Return exactly the lines below, starting with the one that has "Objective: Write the" and going on through the one that has "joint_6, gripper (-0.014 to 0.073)".

** Opening INPUT MATERIAL block **

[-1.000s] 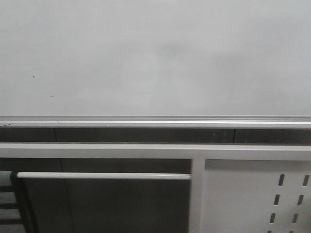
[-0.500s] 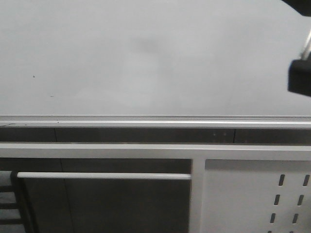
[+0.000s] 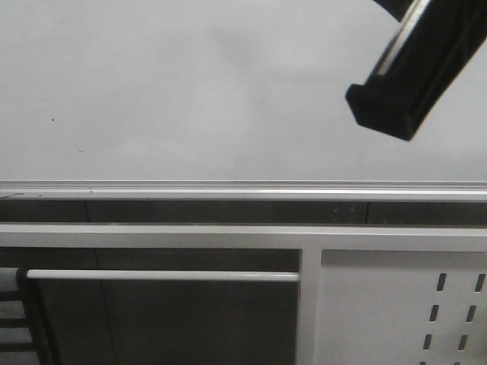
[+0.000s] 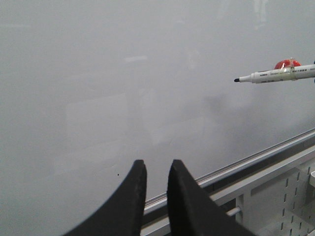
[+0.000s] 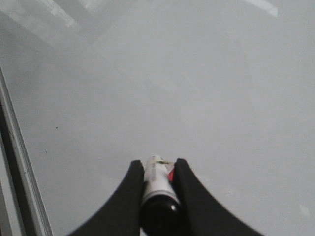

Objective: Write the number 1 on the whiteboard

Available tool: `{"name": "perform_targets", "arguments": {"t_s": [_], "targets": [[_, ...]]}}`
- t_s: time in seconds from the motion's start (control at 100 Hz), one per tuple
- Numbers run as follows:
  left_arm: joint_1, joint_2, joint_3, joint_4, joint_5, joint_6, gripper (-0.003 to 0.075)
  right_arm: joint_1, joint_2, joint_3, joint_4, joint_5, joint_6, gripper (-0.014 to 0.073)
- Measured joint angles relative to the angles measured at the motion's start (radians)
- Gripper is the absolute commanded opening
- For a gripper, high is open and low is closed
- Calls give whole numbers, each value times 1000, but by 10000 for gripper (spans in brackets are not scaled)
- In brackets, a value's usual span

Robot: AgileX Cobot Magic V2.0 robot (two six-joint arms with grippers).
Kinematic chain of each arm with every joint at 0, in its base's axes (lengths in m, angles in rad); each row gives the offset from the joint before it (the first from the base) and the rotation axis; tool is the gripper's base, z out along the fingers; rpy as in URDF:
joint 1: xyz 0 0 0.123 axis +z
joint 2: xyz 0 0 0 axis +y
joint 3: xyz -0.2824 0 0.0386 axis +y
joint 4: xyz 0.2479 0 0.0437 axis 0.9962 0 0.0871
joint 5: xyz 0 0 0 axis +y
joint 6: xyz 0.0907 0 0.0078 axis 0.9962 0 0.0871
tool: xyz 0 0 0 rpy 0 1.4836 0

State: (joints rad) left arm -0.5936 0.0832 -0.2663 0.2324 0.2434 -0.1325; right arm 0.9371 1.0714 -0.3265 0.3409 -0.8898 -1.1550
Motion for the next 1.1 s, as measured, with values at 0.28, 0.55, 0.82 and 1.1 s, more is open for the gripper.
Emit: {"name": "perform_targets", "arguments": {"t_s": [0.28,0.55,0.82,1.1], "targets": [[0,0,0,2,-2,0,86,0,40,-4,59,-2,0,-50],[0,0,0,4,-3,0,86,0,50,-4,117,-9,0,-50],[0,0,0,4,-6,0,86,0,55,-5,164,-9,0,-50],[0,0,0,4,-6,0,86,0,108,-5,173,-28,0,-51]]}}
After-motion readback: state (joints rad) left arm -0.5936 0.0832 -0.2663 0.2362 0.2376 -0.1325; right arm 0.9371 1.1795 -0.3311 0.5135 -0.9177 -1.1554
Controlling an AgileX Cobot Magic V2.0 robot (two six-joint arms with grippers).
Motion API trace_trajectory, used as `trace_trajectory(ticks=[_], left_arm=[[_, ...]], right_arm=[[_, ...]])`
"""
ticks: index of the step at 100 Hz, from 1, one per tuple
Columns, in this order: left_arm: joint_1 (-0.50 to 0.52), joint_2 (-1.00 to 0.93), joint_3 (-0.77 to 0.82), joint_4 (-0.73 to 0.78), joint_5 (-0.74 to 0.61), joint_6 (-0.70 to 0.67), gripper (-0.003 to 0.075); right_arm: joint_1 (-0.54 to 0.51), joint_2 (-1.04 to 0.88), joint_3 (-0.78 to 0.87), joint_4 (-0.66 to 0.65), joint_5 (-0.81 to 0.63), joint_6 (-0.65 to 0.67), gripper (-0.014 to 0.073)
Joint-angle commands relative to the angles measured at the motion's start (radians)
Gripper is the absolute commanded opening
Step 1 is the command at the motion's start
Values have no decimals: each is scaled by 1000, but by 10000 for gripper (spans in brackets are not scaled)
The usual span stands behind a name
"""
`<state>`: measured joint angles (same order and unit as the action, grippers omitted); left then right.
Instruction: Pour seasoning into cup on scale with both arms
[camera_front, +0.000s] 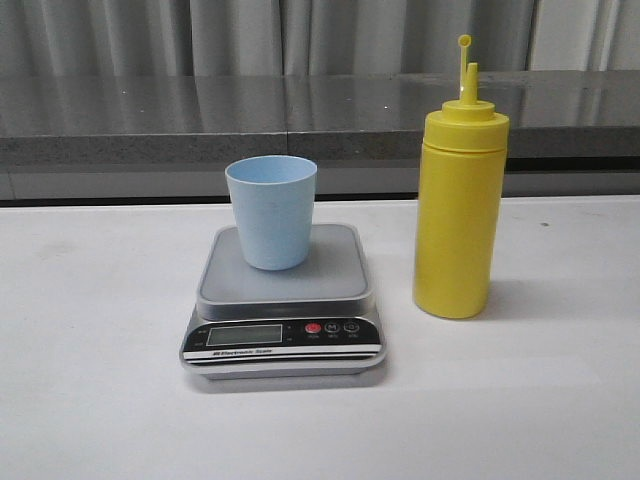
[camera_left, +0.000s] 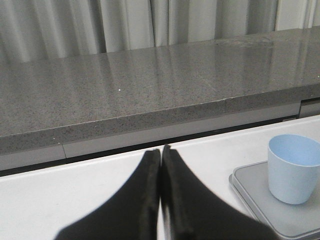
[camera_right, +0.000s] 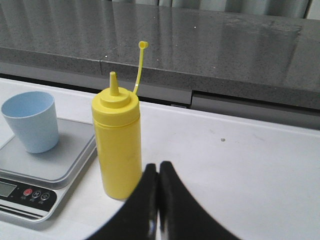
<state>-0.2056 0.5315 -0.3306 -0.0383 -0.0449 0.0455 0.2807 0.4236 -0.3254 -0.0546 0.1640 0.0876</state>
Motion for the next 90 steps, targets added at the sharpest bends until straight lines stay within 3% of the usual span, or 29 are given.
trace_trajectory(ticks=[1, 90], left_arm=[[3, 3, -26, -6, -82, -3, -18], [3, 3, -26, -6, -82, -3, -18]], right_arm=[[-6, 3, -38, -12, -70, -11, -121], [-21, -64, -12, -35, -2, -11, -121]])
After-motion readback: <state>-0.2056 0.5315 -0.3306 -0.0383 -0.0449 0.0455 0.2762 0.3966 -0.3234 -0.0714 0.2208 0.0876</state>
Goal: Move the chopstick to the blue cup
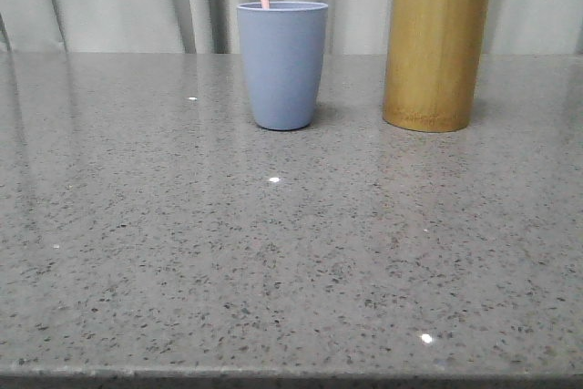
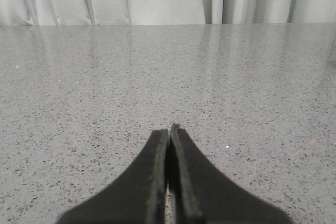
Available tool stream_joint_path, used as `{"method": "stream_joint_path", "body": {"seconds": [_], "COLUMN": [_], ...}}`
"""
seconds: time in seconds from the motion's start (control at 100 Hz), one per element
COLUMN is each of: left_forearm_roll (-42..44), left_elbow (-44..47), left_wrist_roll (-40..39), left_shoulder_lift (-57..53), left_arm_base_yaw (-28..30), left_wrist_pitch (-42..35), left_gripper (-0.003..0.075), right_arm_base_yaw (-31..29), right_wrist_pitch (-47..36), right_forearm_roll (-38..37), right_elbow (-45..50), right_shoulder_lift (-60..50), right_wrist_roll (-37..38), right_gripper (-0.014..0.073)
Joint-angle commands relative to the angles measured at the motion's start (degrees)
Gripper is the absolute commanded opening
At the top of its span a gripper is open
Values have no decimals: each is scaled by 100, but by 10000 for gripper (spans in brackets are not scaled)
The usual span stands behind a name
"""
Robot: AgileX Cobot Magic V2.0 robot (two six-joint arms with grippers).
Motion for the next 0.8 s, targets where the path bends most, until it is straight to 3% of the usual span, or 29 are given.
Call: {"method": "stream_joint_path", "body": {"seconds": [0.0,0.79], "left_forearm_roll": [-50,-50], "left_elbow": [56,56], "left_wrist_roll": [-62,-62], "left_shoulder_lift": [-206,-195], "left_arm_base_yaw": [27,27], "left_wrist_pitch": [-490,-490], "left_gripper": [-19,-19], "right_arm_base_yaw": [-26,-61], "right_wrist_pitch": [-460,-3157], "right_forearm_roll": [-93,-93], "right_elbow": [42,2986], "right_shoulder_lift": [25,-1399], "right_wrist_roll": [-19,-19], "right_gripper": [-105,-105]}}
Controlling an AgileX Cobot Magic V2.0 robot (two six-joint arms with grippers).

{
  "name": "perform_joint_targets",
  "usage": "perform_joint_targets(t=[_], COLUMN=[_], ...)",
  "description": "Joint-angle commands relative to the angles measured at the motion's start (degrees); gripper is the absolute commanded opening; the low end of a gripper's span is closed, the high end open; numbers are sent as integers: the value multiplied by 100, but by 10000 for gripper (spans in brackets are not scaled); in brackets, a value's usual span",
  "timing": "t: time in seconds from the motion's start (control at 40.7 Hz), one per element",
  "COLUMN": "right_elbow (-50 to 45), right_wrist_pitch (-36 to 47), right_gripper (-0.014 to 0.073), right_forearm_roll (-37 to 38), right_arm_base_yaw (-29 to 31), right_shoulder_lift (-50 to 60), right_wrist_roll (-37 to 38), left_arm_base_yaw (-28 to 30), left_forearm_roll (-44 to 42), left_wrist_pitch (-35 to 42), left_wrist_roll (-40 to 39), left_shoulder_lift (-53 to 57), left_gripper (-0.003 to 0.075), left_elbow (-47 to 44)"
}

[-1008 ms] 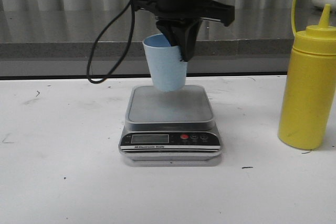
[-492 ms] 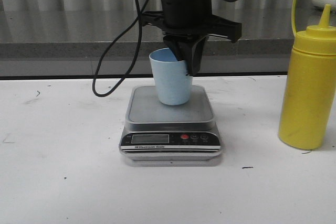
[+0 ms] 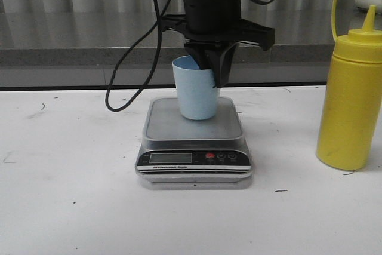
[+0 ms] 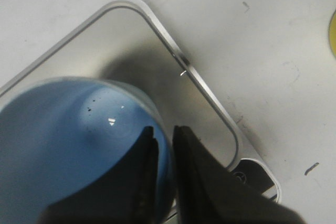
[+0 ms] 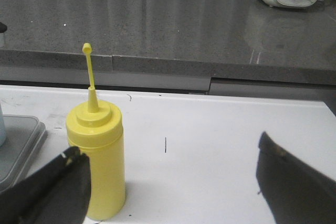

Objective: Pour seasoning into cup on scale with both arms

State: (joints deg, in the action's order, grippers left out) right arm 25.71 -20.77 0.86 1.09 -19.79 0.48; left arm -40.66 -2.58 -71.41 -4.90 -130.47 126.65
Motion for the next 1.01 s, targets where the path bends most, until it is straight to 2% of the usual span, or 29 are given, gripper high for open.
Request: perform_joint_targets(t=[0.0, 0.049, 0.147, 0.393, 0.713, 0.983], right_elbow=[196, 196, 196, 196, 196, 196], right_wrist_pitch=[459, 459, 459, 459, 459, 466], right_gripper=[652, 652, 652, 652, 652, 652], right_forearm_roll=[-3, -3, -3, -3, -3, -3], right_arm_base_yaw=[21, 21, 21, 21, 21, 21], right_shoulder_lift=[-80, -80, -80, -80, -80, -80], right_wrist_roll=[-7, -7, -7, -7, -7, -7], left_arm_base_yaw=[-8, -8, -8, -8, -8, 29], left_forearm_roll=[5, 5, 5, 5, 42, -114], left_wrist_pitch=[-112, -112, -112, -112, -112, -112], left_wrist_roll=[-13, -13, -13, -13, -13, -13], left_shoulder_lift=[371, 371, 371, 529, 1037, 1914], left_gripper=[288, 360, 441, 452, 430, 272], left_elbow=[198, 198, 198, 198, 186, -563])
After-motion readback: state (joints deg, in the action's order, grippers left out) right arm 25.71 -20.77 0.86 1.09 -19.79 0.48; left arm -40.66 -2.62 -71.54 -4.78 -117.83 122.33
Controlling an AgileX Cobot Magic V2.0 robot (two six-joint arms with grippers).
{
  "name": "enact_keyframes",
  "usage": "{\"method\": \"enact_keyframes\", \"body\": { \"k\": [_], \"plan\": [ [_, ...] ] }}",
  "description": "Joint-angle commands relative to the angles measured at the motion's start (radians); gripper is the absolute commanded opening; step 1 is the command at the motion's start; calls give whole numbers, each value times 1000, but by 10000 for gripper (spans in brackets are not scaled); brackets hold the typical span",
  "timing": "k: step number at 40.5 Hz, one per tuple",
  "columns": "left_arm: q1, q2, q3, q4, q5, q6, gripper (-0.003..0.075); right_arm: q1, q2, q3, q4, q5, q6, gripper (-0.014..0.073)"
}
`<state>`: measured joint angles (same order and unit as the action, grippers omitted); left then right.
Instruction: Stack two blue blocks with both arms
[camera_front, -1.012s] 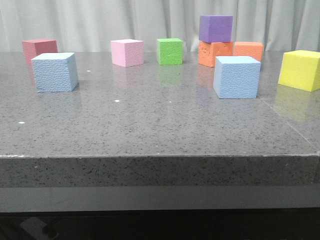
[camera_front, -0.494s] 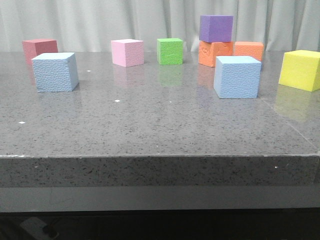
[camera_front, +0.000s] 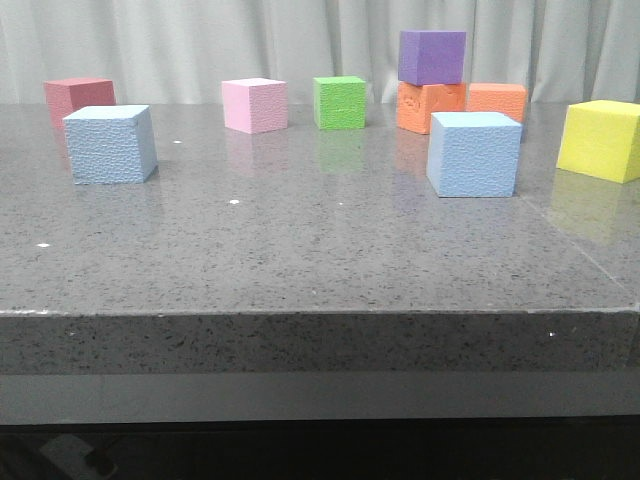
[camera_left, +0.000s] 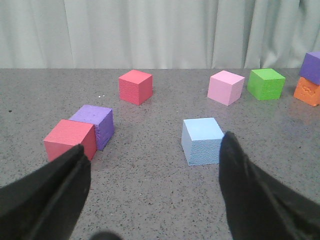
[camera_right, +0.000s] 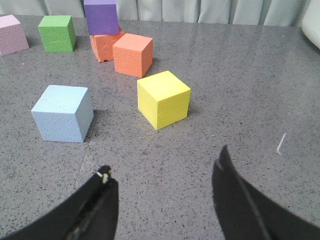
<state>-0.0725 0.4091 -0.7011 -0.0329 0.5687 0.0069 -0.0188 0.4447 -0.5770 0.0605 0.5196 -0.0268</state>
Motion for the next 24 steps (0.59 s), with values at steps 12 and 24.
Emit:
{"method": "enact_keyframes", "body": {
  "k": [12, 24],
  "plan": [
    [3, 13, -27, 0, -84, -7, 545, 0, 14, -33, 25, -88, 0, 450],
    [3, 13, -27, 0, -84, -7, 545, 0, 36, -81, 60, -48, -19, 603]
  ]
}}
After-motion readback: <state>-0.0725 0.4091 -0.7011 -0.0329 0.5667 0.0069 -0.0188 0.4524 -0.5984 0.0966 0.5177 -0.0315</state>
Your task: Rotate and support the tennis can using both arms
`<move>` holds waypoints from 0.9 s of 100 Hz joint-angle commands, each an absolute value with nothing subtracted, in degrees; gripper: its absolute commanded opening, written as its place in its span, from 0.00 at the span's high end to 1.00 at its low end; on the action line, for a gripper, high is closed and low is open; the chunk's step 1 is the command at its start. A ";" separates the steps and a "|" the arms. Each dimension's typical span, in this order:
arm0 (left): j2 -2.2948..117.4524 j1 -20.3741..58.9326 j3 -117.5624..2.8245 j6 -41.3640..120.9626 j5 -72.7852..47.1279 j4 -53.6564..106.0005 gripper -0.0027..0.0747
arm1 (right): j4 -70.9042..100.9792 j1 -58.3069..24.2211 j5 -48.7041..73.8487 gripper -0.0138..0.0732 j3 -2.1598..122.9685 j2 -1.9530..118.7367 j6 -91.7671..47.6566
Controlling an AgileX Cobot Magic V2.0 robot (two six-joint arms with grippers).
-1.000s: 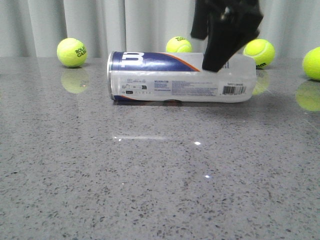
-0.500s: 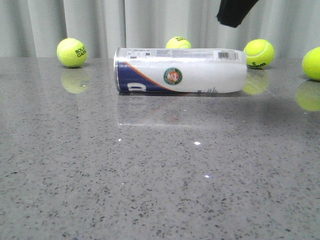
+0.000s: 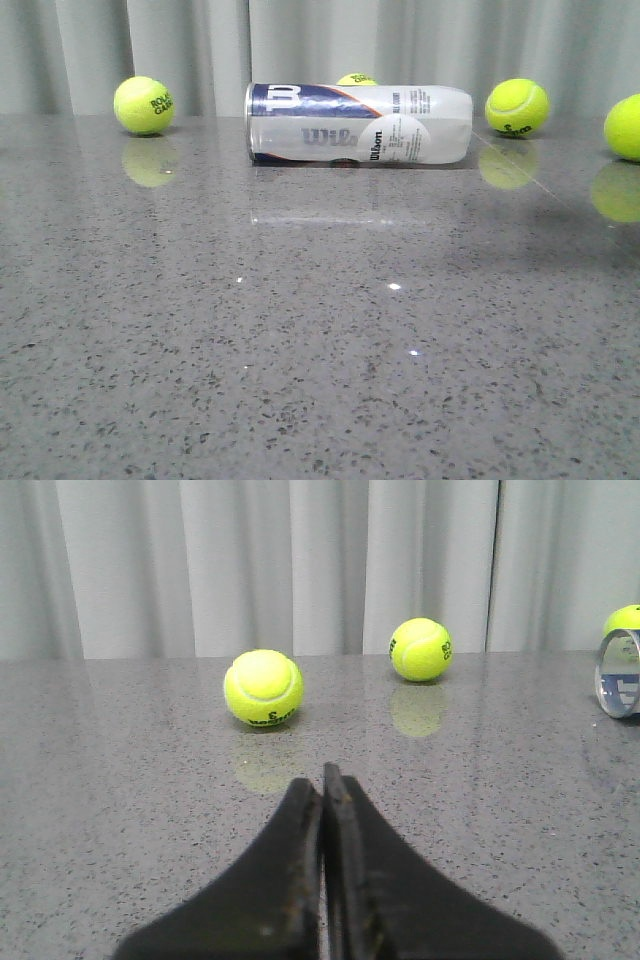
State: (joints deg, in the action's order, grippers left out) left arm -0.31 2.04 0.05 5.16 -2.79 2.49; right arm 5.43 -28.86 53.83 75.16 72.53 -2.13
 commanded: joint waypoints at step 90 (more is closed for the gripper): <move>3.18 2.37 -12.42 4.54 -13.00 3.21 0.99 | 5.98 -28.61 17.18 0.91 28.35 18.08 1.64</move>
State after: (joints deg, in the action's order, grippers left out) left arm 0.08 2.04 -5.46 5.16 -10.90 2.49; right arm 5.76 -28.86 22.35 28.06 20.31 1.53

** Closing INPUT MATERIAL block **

> REPLY TO THE TASK:
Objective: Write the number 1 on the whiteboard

Available tool: `{"name": "perform_targets", "arguments": {"t_s": [_], "targets": [[_, ...]]}}`
- t_s: time in seconds from the motion's start (control at 100 Hz), one per tuple
- Numbers run as follows:
  left_arm: joint_1, joint_2, joint_3, joint_4, joint_5, joint_6, gripper (-0.003 to 0.075)
  right_arm: joint_1, joint_2, joint_3, joint_4, joint_5, joint_6, gripper (-0.014 to 0.073)

Nothing else is required to complete this exercise.